AIM OF THE TASK:
Every record must be copied exactly, from first line to last.

Start of SOURCE DATA

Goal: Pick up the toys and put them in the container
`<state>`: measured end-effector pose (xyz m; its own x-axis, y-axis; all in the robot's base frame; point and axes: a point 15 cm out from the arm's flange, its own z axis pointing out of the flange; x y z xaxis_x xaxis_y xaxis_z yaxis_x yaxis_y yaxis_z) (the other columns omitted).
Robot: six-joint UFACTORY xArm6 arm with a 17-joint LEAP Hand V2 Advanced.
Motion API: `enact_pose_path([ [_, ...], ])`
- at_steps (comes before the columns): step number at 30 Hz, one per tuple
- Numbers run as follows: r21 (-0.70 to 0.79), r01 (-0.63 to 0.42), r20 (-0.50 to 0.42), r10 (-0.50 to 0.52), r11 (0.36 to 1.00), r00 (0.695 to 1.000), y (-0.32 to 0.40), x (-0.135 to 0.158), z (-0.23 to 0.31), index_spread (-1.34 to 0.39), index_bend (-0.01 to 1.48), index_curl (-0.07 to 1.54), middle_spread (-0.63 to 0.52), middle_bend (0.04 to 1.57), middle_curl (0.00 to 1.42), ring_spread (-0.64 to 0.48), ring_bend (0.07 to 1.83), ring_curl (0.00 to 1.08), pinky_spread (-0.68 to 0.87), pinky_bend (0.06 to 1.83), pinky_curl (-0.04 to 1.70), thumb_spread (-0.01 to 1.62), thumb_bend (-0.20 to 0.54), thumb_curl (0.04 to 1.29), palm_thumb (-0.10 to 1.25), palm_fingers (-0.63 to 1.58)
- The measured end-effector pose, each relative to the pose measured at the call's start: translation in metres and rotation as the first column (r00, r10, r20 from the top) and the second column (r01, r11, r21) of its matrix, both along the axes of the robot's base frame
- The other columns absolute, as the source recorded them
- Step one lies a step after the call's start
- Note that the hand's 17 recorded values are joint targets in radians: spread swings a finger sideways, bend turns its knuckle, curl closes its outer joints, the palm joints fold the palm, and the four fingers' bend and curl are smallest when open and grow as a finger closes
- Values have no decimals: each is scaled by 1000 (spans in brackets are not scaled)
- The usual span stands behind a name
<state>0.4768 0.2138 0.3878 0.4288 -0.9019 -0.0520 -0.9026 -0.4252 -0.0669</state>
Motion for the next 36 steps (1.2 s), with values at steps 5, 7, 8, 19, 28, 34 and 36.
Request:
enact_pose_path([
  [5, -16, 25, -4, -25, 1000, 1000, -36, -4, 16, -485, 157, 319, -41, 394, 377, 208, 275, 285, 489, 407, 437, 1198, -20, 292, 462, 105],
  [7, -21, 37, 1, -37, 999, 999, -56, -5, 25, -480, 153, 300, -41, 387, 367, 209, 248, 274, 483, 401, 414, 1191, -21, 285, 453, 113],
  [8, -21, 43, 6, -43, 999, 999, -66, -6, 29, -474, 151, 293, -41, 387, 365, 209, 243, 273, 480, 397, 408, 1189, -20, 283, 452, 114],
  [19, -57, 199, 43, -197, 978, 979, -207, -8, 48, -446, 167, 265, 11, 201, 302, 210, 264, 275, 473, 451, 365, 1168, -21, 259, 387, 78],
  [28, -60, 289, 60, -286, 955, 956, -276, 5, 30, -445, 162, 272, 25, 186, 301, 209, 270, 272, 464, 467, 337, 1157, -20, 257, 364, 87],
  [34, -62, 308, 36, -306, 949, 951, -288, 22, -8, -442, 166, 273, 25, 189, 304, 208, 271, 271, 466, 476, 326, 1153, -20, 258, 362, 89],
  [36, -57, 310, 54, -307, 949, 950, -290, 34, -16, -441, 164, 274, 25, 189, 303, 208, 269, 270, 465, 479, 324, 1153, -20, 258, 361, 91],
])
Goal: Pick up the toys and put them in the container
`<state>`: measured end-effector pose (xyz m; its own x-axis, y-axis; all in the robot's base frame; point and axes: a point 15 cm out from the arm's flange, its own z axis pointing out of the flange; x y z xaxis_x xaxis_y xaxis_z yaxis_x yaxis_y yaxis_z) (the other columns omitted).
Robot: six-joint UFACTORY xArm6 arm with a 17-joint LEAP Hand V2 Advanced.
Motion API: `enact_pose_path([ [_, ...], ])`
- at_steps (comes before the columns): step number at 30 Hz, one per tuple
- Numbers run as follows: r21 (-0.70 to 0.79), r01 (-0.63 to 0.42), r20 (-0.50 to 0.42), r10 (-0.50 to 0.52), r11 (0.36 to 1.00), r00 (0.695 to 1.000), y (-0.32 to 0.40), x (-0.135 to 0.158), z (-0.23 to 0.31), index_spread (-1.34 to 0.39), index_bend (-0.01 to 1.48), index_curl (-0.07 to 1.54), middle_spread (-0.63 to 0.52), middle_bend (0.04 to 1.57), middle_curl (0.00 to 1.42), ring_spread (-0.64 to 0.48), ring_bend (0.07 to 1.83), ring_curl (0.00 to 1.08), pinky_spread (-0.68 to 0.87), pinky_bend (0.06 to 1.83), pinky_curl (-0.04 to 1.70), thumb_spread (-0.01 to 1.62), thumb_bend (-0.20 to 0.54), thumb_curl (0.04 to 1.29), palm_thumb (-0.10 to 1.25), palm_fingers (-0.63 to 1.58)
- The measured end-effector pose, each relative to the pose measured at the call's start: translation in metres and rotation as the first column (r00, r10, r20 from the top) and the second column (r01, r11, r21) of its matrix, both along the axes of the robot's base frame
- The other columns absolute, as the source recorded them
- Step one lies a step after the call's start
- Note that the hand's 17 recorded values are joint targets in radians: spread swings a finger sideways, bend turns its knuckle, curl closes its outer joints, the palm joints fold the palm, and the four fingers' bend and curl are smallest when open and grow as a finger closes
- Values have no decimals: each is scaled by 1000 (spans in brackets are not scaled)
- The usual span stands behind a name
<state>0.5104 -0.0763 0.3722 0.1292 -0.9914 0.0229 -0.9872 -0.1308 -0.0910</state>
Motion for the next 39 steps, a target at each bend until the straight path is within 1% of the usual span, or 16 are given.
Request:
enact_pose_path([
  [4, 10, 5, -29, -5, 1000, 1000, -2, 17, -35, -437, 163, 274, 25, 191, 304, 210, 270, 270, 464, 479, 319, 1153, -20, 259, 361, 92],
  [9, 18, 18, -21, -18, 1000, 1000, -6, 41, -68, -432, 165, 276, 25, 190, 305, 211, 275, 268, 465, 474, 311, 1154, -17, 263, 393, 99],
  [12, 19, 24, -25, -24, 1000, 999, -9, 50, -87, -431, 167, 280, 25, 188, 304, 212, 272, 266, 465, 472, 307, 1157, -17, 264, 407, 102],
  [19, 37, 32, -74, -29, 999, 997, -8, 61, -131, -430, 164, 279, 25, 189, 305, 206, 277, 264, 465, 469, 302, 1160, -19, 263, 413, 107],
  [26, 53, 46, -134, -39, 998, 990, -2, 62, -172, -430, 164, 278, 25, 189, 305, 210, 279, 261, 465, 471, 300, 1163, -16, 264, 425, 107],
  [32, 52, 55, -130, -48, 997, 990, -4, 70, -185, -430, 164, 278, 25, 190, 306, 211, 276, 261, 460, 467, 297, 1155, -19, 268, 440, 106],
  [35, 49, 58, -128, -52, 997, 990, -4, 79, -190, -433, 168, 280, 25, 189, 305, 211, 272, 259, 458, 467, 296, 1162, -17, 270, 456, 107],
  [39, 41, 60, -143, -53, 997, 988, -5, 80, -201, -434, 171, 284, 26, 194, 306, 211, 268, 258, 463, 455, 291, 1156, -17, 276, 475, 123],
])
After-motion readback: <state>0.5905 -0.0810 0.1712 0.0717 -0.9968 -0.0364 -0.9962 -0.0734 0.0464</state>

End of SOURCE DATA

EXERCISE RESULT:
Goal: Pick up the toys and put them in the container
`<state>`: measured end-effector pose (xyz m; its own x-axis, y-axis; all in the robot's base frame; point and axes: a point 15 cm out from the arm's flange, its own z axis pointing out of the flange; x y z xaxis_x xaxis_y xaxis_z yaxis_x yaxis_y yaxis_z) (the other columns omitted).
Robot: six-joint UFACTORY xArm6 arm with a 17-joint LEAP Hand V2 Advanced.
Motion API: `enact_pose_path([ [_, ...], ])`
- at_steps (comes before the columns): step number at 30 Hz, one per tuple
- Numbers run as follows: r21 (-0.70 to 0.79), r01 (-0.63 to 0.42), r20 (-0.50 to 0.42), r10 (-0.50 to 0.52), r11 (0.36 to 1.00), r00 (0.695 to 1.000), y (-0.32 to 0.40), x (-0.135 to 0.158), z (-0.23 to 0.31), index_spread (-1.34 to 0.39), index_bend (-0.01 to 1.48), index_curl (-0.07 to 1.54), middle_spread (-0.63 to 0.52), middle_bend (0.04 to 1.57), middle_curl (0.00 to 1.42), ring_spread (-0.64 to 0.48), ring_bend (0.07 to 1.83), ring_curl (0.00 to 1.08), pinky_spread (-0.68 to 0.87), pinky_bend (0.06 to 1.83), pinky_curl (-0.04 to 1.70), thumb_spread (-0.01 to 1.62), thumb_bend (-0.20 to 0.54), thumb_curl (0.04 to 1.29), palm_thumb (-0.10 to 1.25), palm_fingers (-0.63 to 1.58)
- The measured end-effector pose, each relative to the pose measured at the call's start: translation in metres and rotation as the first column (r00, r10, r20 from the top) and the second column (r01, r11, r21) of its matrix, both along the axes of the robot's base frame
- The other columns absolute, as the source recorded them
- Step one lies a step after the call's start
- Note that the hand's 17 recorded values are joint targets in radians: spread swings a finger sideways, bend turns its knuckle, curl closes its outer joints, the palm joints fold the palm, and the four fingers' bend and curl are smallest when open and grow as a finger closes
- Values have no decimals: each is scaled by 1000 (spans in brackets are not scaled)
- The usual span stands behind a name
<state>0.4768 0.2138 0.3878 0.4288 -0.9019 -0.0520 -0.9026 -0.4252 -0.0669</state>
Motion for the next 36 steps (1.2 s), with values at steps 5, 7, 8, 19, 28, 34 and 36.
Request:
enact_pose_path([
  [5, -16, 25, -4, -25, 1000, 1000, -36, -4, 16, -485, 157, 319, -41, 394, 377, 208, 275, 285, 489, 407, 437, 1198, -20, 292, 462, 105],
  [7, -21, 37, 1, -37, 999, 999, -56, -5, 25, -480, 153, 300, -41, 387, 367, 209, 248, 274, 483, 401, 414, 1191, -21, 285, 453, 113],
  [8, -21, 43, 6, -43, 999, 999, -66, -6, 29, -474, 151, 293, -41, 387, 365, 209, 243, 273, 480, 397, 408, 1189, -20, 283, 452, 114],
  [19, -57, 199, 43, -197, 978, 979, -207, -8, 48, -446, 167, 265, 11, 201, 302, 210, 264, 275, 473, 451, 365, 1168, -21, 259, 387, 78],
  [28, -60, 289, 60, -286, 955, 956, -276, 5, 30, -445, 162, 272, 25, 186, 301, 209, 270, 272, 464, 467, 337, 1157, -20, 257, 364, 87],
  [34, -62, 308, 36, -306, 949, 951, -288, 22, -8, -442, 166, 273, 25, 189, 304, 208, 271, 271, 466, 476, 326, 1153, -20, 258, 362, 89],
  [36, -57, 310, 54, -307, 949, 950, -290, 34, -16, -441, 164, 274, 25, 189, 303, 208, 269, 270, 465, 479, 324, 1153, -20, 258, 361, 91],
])
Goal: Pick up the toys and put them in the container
`<state>`: measured end-effector pose (xyz m; its own x-axis, y-axis; all in the robot's base frame; point and axes: a point 15 cm out from the arm's flange, its own z axis pointing out of the flange; x y z xaxis_x xaxis_y xaxis_z yaxis_x yaxis_y yaxis_z) (the other columns omitted).
Robot: six-joint UFACTORY xArm6 arm with a 17-joint LEAP Hand V2 Advanced.
Motion API: `enact_pose_path([ [_, ...], ])`
- at_steps (comes before the columns): step number at 30 Hz, one per tuple
- Numbers run as follows: r21 (-0.70 to 0.79), r01 (-0.63 to 0.42), r20 (-0.50 to 0.42), r10 (-0.50 to 0.52), r11 (0.36 to 1.00), r00 (0.695 to 1.000), y (-0.32 to 0.40), x (-0.135 to 0.158), z (-0.23 to 0.31), index_spread (-1.34 to 0.39), index_bend (-0.01 to 1.48), index_curl (-0.07 to 1.54), middle_spread (-0.63 to 0.52), middle_bend (0.04 to 1.57), middle_curl (0.00 to 1.42), ring_spread (-0.64 to 0.48), ring_bend (0.07 to 1.83), ring_curl (0.00 to 1.08), pinky_spread (-0.68 to 0.87), pinky_bend (0.06 to 1.83), pinky_curl (-0.04 to 1.70), thumb_spread (-0.01 to 1.62), thumb_bend (-0.20 to 0.54), thumb_curl (0.04 to 1.29), palm_thumb (-0.10 to 1.25), palm_fingers (-0.63 to 1.58)
- The measured end-effector pose, each relative to the pose measured at the call's start: translation in metres and rotation as the first column (r00, r10, r20 from the top) and the second column (r01, r11, r21) of its matrix, both along the axes of the robot's base frame
- The other columns absolute, as the source recorded them
- Step one lies a step after the call's start
- Note that the hand's 17 recorded values are joint targets in radians: spread swings a finger sideways, bend turns its knuckle, curl closes its outer joints, the palm joints fold the palm, and the four fingers' bend and curl are smallest when open and grow as a finger closes
- Values have no decimals: each is scaled by 1000 (spans in brackets are not scaled)
- The usual span stands behind a name
<state>0.5104 -0.0763 0.3722 0.1292 -0.9914 0.0229 -0.9872 -0.1308 -0.0910</state>
Motion for the next 39 steps, a target at each bend until the straight path is within 1% of the usual span, or 16 are given.
Request:
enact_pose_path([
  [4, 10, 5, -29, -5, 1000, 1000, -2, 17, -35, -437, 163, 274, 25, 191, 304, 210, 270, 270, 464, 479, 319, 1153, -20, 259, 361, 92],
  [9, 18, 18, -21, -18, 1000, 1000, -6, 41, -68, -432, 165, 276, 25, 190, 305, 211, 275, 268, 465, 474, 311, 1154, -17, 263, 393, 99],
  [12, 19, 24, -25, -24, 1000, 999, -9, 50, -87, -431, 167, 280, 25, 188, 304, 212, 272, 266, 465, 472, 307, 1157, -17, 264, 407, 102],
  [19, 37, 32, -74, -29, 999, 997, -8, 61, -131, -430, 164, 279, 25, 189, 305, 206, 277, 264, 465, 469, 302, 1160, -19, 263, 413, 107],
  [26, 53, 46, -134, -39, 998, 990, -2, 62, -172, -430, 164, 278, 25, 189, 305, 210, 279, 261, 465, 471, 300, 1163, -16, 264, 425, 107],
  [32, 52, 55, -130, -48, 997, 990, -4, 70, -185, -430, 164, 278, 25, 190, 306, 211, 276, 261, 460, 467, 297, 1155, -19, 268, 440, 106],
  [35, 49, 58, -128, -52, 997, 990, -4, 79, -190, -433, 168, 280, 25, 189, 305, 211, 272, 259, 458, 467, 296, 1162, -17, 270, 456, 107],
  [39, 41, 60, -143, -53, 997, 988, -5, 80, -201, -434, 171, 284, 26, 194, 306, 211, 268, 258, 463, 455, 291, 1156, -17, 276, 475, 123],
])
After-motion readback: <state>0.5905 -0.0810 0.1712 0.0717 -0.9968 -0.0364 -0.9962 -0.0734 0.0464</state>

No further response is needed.